Could you please output all of the records exactly?
[Opening The data section]
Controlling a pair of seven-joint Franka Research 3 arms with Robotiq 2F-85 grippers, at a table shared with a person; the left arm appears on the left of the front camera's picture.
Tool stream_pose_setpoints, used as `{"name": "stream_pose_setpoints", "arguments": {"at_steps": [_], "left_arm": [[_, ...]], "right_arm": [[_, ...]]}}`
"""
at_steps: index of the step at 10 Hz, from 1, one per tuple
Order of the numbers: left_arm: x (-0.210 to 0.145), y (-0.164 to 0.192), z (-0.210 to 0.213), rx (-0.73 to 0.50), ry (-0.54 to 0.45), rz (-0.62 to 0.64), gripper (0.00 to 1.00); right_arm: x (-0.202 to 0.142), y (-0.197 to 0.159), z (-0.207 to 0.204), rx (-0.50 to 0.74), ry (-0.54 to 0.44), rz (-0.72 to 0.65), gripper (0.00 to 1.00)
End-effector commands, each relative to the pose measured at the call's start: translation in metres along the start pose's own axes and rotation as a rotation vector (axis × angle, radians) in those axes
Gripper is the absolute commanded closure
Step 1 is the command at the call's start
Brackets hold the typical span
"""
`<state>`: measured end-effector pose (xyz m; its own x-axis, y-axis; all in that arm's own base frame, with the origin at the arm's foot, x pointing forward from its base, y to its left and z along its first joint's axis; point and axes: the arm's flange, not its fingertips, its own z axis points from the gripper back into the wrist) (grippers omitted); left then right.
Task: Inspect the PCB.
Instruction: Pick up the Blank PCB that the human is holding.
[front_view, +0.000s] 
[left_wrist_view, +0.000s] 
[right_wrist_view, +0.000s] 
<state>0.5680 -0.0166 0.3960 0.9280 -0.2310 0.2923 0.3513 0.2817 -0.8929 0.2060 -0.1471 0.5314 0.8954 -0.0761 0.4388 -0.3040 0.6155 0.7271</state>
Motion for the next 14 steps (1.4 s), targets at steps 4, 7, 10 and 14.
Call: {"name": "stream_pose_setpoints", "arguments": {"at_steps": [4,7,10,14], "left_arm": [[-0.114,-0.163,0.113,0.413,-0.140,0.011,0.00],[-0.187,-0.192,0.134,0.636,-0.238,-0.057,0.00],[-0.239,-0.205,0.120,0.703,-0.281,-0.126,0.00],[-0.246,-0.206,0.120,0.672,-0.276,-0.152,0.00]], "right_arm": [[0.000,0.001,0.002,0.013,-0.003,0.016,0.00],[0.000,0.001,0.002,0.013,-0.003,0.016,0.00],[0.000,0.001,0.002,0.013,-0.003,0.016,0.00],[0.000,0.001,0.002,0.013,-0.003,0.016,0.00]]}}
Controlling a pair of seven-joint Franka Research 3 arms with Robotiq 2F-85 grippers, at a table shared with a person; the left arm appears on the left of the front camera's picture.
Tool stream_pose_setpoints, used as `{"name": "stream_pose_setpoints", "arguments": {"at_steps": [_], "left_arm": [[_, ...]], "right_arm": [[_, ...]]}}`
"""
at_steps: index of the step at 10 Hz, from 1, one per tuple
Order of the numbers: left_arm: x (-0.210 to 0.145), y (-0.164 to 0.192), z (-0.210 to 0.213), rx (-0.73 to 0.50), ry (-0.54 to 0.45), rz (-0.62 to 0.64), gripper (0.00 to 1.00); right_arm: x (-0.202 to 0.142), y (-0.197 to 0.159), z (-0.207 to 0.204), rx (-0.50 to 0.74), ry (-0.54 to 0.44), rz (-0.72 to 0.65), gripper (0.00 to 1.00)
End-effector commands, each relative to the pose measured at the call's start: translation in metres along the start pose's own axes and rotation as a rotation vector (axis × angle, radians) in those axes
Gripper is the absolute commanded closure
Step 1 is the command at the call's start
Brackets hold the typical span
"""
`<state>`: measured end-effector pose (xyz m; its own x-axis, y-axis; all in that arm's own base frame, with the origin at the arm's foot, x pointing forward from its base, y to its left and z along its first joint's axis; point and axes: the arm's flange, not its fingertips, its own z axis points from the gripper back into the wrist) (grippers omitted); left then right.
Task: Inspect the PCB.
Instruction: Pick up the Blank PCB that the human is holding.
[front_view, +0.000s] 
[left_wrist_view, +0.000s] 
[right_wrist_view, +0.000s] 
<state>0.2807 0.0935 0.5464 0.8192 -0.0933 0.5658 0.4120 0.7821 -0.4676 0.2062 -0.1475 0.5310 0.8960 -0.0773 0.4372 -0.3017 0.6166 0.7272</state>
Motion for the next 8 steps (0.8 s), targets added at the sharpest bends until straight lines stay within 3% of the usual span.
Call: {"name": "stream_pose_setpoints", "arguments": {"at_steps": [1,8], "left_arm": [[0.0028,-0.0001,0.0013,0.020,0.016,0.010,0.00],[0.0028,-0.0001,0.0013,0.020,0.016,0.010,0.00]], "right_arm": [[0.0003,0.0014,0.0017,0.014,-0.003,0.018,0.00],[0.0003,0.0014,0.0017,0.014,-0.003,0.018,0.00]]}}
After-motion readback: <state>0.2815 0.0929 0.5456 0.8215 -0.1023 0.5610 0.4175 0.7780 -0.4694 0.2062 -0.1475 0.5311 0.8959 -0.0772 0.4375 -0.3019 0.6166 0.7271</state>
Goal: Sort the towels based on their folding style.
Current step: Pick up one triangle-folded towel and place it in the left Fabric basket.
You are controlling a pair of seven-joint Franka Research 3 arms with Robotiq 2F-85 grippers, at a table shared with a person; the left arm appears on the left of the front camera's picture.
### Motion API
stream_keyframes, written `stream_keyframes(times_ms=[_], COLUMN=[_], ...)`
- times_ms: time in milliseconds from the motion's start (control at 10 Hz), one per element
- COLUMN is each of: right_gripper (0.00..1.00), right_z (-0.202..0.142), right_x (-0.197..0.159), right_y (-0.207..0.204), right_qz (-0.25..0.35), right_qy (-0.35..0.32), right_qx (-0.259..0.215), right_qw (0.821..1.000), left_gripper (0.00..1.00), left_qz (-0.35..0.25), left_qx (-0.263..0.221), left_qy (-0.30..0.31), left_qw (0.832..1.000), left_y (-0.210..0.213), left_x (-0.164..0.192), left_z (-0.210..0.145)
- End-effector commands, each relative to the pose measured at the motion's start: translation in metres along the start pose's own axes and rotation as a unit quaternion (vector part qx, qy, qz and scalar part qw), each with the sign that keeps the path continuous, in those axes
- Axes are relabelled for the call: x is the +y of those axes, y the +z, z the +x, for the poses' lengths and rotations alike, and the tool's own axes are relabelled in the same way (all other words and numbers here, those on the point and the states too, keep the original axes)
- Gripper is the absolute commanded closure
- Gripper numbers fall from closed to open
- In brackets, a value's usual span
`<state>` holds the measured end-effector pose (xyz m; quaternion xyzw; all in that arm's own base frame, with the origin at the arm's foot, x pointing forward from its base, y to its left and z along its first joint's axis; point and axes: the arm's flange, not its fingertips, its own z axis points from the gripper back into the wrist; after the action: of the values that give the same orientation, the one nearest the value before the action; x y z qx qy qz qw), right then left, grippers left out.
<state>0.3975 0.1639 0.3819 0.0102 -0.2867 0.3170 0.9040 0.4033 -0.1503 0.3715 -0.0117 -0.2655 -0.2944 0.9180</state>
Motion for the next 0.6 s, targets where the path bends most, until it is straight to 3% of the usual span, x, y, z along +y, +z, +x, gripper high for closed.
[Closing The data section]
• _Output of the exercise_:
Controlling a pair of seven-joint Franka Research 3 arms with Robotiq 2F-85 grippers, at a table shared with a person; the left arm appears on the left of the front camera's picture.
Tool stream_pose_setpoints, used as `{"name": "stream_pose_setpoints", "arguments": {"at_steps": [_], "left_arm": [[_, ...]], "right_arm": [[_, ...]]}}`
"""
at_steps: index of the step at 10 Hz, from 1, one per tuple
Order of the numbers: left_arm: x (-0.210 to 0.145), y (-0.164 to 0.192), z (-0.210 to 0.213), rx (-0.73 to 0.50), ry (-0.54 to 0.45), rz (-0.62 to 0.64), gripper (0.00 to 1.00); right_arm: x (-0.202 to 0.142), y (-0.197 to 0.159), z (-0.207 to 0.204), rx (-0.50 to 0.74), ry (-0.54 to 0.44), rz (-0.72 to 0.65), gripper (0.00 to 1.00)
End-effector commands, each relative to the pose measured at the call's start: translation in metres along the start pose's own axes and rotation as a rotation vector (axis × angle, radians) in those axes
Gripper is the absolute commanded closure
Step 1 is the command at the call's start
Brackets hold the typical span
"""
`<state>`: measured end-effector pose (xyz m; its own x-axis, y-axis; all in that arm's own base frame, with the origin at the arm's foot, x pointing forward from its base, y to its left and z along its first joint's axis; point and axes: the arm's flange, not its fingertips, its own z axis points from the gripper back into the wrist) (grippers omitted); left then right.
Task: Inspect the PCB.
Instruction: Pick up the Blank PCB that the human is holding.
[front_view, +0.000s] 
[left_wrist_view, +0.000s] 
[right_wrist_view, +0.000s] 
<state>0.5680 -0.0166 0.3960 0.9280 -0.2310 0.2923 0.3513 0.2817 -0.8929 0.2060 -0.1471 0.5314 0.8954 -0.0761 0.4388 -0.3040 0.6155 0.7271</state>
Motion for the next 14 steps (1.4 s), targets at steps 4, 7, 10 and 14.
Call: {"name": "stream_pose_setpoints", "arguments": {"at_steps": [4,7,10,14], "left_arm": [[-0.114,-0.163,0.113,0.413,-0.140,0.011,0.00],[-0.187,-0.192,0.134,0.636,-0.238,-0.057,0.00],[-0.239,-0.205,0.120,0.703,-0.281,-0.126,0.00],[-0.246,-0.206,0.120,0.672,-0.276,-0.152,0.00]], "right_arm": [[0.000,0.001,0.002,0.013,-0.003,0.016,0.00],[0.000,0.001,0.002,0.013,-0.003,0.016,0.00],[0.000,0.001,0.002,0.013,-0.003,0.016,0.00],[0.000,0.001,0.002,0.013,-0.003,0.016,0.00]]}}
Controlling a pair of seven-joint Franka Research 3 arms with Robotiq 2F-85 grippers, at a table shared with a person; the left arm appears on the left of the front camera's picture.
Tool stream_pose_setpoints, used as `{"name": "stream_pose_setpoints", "arguments": {"at_steps": [_], "left_arm": [[_, ...]], "right_arm": [[_, ...]]}}`
"""
at_steps: index of the step at 10 Hz, from 1, one per tuple
Order of the numbers: left_arm: x (-0.210 to 0.145), y (-0.164 to 0.192), z (-0.210 to 0.213), rx (-0.73 to 0.50), ry (-0.54 to 0.45), rz (-0.62 to 0.64), gripper (0.00 to 1.00); right_arm: x (-0.202 to 0.142), y (-0.197 to 0.159), z (-0.207 to 0.204), rx (-0.50 to 0.74), ry (-0.54 to 0.44), rz (-0.72 to 0.65), gripper (0.00 to 1.00)
End-effector commands, each relative to the pose measured at the call's start: translation in metres along the start pose's own axes and rotation as a rotation vector (axis × angle, radians) in those axes
Gripper is the absolute commanded closure
Step 1 is the command at the call's start
Brackets hold the typical span
"""
`<state>`: measured end-effector pose (xyz m; its own x-axis, y-axis; all in that arm's own base frame, with the origin at the arm's foot, x pointing forward from its base, y to its left and z along its first joint's axis; point and axes: the arm's flange, not its fingertips, its own z axis points from the gripper back into the wrist) (grippers omitted); left then right.
Task: Inspect the PCB.
Instruction: Pick up the Blank PCB that the human is holding.
[front_view, +0.000s] 
[left_wrist_view, +0.000s] 
[right_wrist_view, +0.000s] 
<state>0.2807 0.0935 0.5464 0.8192 -0.0933 0.5658 0.4120 0.7821 -0.4676 0.2062 -0.1475 0.5310 0.8960 -0.0773 0.4372 -0.3017 0.6166 0.7272</state>
Motion for the next 8 steps (0.8 s), targets added at the sharpest bends until straight lines stay within 3% of the usual span.
Call: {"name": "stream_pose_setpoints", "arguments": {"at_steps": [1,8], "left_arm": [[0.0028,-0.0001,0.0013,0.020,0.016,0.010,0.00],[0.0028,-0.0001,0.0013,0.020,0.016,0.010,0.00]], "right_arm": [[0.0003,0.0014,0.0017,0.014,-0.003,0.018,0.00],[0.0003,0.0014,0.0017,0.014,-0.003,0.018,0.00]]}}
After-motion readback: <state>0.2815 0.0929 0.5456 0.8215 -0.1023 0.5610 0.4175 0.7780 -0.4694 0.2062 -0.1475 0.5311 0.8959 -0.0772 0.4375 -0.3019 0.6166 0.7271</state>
Goal: Sort the towels based on their folding style.
Current step: Pick up one triangle-folded towel and place it in the left Fabric basket.
You are controlling a pair of seven-joint Franka Research 3 arms with Robotiq 2F-85 grippers, at a table shared with a person; the left arm appears on the left of the front camera's picture.
### Motion API
stream_keyframes, written `stream_keyframes(times_ms=[_], COLUMN=[_], ...)`
- times_ms: time in milliseconds from the motion's start (control at 10 Hz), one per element
- COLUMN is each of: right_gripper (0.00..1.00), right_z (-0.202..0.142), right_x (-0.197..0.159), right_y (-0.207..0.204), right_qz (-0.25..0.35), right_qy (-0.35..0.32), right_qx (-0.259..0.215), right_qw (0.821..1.000), left_gripper (0.00..1.00), left_qz (-0.35..0.25), left_qx (-0.263..0.221), left_qy (-0.30..0.31), left_qw (0.832..1.000), left_y (-0.210..0.213), left_x (-0.164..0.192), left_z (-0.210..0.145)
- End-effector commands, each relative to the pose measured at the motion's start: translation in metres along the start pose's own axes and rotation as a unit quaternion (vector part qx, qy, qz and scalar part qw), each with the sign that keeps the path continuous, in those axes
- Axes are relabelled for the call: x is the +y of those axes, y the +z, z the +x, for the poses' lengths and rotations alike, and the tool's own axes are relabelled in the same way (all other words and numbers here, those on the point and the states too, keep the original axes)
- Gripper is the absolute commanded closure
- Gripper numbers fall from closed to open
- In brackets, a value's usual span
`<state>` holds the measured end-effector pose (xyz m; quaternion xyzw; all in that arm's own base frame, with the origin at the arm's foot, x pointing forward from its base, y to its left and z along its first joint's axis; point and axes: the arm's flange, not its fingertips, its own z axis points from the gripper back into the wrist; after the action: of the values that give the same orientation, the one nearest the value before the action; x y z qx qy qz qw), right then left, grippers left out.
<state>0.3975 0.1639 0.3819 0.0102 -0.2867 0.3170 0.9040 0.4033 -0.1503 0.3715 -0.0117 -0.2655 -0.2944 0.9180</state>
Motion for the next 0.6 s, targets where the path bends most, until it is straight to 3% of the usual span, x, y, z along +y, +z, +x, gripper high for closed.

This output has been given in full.